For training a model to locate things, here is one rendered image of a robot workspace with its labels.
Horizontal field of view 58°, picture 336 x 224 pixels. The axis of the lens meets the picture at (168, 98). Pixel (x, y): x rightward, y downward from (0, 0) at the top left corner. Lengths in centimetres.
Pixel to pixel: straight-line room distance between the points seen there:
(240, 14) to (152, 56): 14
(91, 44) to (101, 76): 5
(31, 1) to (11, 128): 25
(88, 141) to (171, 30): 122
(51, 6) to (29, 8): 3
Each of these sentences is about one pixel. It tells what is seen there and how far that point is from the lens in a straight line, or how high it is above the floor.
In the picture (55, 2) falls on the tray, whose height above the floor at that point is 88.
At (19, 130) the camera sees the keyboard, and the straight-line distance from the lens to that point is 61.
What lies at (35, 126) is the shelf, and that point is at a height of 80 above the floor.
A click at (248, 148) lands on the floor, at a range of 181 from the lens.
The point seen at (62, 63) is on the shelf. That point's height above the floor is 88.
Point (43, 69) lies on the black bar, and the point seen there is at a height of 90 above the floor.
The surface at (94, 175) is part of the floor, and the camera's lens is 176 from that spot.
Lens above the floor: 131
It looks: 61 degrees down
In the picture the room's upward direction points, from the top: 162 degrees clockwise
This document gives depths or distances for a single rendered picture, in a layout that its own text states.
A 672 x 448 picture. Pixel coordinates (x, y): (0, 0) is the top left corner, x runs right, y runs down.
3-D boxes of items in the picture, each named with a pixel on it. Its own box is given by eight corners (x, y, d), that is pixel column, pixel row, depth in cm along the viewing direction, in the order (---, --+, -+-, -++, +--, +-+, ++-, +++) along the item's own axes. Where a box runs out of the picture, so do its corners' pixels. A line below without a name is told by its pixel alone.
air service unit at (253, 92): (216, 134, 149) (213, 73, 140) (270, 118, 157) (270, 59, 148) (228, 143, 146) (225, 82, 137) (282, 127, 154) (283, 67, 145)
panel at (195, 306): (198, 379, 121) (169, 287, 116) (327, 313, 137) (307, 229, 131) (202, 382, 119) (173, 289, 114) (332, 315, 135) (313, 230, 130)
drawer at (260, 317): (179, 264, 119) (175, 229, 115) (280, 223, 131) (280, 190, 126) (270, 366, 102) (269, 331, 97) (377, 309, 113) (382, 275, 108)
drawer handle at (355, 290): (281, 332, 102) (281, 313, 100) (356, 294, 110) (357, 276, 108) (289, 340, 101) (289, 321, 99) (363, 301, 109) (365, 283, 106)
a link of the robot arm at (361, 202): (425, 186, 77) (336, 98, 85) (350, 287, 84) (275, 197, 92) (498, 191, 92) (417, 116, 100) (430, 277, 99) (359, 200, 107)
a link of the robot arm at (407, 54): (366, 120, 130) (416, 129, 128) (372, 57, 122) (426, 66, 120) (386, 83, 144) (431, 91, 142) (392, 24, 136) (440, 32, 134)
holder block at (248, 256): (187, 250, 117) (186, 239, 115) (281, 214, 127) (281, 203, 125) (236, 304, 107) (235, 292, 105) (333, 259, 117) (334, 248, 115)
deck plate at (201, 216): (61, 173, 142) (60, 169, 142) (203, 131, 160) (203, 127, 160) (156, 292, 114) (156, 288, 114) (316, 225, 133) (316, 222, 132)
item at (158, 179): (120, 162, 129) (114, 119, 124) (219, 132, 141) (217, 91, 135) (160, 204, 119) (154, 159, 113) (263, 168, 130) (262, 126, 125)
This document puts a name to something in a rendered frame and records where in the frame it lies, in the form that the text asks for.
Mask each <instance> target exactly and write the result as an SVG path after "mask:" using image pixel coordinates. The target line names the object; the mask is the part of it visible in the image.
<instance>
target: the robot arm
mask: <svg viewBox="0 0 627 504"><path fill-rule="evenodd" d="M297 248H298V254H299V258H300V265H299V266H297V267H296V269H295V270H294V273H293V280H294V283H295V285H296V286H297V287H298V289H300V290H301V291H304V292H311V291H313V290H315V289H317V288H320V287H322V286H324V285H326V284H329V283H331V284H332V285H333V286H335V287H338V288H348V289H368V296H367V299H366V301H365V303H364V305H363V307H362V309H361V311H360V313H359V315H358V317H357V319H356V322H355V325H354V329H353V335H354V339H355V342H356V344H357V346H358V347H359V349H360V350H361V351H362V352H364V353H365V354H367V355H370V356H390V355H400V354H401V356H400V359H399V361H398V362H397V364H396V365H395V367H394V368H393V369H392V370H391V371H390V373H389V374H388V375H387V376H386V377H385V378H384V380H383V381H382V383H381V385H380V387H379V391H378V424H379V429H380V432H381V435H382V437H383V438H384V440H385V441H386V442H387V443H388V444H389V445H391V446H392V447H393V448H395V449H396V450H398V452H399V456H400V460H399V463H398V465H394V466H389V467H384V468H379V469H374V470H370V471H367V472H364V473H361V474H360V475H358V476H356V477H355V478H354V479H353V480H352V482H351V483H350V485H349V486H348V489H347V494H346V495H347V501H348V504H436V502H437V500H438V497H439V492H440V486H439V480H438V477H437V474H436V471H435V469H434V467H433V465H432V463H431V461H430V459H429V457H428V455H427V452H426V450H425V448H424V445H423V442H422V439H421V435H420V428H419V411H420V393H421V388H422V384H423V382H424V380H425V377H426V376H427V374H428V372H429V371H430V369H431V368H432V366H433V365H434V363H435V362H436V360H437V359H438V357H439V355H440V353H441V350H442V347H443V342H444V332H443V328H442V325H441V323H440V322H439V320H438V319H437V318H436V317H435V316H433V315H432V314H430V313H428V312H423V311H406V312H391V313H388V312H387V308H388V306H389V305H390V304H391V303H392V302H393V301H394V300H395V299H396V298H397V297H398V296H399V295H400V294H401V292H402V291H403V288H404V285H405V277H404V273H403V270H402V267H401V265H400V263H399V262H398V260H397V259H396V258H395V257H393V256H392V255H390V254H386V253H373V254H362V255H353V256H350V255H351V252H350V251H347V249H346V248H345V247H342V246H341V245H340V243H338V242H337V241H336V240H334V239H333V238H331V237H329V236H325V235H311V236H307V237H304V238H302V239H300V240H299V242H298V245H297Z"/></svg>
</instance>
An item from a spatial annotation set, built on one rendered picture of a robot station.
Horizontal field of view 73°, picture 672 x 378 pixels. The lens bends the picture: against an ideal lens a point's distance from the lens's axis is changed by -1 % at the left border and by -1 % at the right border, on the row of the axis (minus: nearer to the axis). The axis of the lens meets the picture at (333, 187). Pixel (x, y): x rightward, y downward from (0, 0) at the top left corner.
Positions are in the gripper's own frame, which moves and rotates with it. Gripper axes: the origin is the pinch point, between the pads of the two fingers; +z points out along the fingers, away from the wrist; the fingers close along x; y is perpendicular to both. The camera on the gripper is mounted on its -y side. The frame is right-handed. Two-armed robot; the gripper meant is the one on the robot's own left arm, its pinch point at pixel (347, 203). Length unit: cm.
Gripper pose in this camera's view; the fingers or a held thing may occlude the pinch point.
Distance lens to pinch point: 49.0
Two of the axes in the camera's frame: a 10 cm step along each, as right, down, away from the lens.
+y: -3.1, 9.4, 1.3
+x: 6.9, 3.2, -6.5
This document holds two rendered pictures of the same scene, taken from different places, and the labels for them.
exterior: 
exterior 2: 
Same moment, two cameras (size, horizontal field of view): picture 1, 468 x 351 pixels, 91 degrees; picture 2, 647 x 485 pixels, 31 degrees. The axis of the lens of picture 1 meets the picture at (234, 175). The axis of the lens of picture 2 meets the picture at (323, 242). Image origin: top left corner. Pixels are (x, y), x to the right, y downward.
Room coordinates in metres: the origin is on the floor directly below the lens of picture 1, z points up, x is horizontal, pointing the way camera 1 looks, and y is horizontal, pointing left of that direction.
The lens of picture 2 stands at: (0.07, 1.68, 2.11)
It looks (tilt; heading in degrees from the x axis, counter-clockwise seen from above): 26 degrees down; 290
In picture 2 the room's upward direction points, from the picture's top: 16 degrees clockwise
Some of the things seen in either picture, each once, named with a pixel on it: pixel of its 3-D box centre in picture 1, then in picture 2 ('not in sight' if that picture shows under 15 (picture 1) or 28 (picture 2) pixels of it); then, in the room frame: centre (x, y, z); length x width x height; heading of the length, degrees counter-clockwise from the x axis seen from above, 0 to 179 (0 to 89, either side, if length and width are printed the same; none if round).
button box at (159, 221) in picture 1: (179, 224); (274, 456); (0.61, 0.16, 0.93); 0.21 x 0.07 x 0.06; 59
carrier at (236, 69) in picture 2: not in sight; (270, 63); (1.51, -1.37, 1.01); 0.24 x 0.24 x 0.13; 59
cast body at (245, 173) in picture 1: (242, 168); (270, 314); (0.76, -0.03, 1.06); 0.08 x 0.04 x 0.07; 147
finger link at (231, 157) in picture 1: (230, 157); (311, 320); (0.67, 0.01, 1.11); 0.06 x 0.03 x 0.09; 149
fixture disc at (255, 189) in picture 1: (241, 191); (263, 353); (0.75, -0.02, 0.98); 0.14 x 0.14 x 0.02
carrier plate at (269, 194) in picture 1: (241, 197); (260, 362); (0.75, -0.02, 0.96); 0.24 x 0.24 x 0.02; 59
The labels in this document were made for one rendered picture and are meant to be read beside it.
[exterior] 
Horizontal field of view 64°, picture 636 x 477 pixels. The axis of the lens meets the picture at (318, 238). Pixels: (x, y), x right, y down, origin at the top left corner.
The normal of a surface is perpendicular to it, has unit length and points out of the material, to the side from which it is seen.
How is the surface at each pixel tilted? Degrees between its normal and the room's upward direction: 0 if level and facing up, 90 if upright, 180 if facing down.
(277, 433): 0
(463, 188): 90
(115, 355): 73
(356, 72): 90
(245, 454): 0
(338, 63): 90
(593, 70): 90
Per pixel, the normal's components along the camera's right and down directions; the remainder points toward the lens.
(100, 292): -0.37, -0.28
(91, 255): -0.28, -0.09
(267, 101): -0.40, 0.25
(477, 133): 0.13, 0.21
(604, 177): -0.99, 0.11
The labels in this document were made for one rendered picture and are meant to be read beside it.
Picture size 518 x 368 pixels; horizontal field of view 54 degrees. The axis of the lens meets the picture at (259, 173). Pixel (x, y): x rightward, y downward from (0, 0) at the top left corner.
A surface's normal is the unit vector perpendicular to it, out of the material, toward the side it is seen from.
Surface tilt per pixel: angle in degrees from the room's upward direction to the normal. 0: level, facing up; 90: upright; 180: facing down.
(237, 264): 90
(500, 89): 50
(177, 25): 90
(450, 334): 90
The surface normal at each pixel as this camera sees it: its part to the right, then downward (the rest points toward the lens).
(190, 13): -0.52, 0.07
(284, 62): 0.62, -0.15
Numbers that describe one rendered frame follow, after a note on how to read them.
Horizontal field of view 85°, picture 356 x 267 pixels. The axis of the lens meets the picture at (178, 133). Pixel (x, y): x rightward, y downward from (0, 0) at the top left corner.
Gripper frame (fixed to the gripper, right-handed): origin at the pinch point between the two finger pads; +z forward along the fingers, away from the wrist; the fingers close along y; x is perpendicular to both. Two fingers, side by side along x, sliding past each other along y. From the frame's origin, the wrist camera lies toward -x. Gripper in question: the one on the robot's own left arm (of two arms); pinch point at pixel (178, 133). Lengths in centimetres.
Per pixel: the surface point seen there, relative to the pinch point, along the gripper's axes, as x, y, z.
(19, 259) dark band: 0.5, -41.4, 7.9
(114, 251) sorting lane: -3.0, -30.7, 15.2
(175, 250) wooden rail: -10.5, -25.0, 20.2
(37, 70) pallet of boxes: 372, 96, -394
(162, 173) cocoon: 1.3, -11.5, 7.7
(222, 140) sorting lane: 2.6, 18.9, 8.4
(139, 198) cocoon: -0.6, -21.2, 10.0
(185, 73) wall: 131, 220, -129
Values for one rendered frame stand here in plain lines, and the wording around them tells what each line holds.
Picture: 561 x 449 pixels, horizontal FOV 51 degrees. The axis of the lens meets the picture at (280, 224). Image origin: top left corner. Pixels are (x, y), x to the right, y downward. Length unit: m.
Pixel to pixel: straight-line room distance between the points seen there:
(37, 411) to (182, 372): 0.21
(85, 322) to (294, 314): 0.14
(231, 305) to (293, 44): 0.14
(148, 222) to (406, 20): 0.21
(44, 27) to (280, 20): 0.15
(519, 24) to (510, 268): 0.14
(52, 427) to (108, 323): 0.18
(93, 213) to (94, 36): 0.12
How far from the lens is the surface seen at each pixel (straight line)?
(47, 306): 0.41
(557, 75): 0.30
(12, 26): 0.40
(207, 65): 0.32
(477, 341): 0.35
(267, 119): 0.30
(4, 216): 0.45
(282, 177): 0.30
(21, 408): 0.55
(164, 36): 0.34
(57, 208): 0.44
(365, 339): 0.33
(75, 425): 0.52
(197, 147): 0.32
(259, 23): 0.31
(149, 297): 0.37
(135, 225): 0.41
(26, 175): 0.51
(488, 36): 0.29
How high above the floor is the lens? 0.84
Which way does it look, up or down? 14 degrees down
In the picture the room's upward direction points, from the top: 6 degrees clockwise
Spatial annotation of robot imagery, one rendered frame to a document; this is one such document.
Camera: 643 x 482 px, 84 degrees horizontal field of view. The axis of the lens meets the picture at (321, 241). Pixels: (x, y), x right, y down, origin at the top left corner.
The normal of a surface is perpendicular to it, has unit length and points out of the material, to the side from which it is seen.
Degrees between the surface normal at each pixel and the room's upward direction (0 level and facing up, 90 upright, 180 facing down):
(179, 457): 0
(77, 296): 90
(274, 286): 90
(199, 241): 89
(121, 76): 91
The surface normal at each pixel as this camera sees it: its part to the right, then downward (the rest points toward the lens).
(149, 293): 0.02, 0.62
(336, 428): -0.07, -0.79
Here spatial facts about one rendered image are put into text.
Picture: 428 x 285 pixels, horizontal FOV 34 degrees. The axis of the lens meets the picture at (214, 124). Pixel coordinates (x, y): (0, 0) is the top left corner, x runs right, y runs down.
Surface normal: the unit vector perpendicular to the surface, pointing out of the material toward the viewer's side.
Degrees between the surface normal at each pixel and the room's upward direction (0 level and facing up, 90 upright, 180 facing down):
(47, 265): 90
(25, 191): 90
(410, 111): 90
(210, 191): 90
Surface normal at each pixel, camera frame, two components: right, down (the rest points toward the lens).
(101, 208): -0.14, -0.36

----------

▶ _ASSIGNMENT_:
Please show the lines in the entries above that hold the string "tells".

▶ _ANSWER SPACE_:
Each of these sentences is about one pixel. It tells what is seen there and how far that point is from the lens in a straight line, or how high it is above the floor.
Values for one rendered frame stand here in plain lines, and the wording around them tells what each line holds.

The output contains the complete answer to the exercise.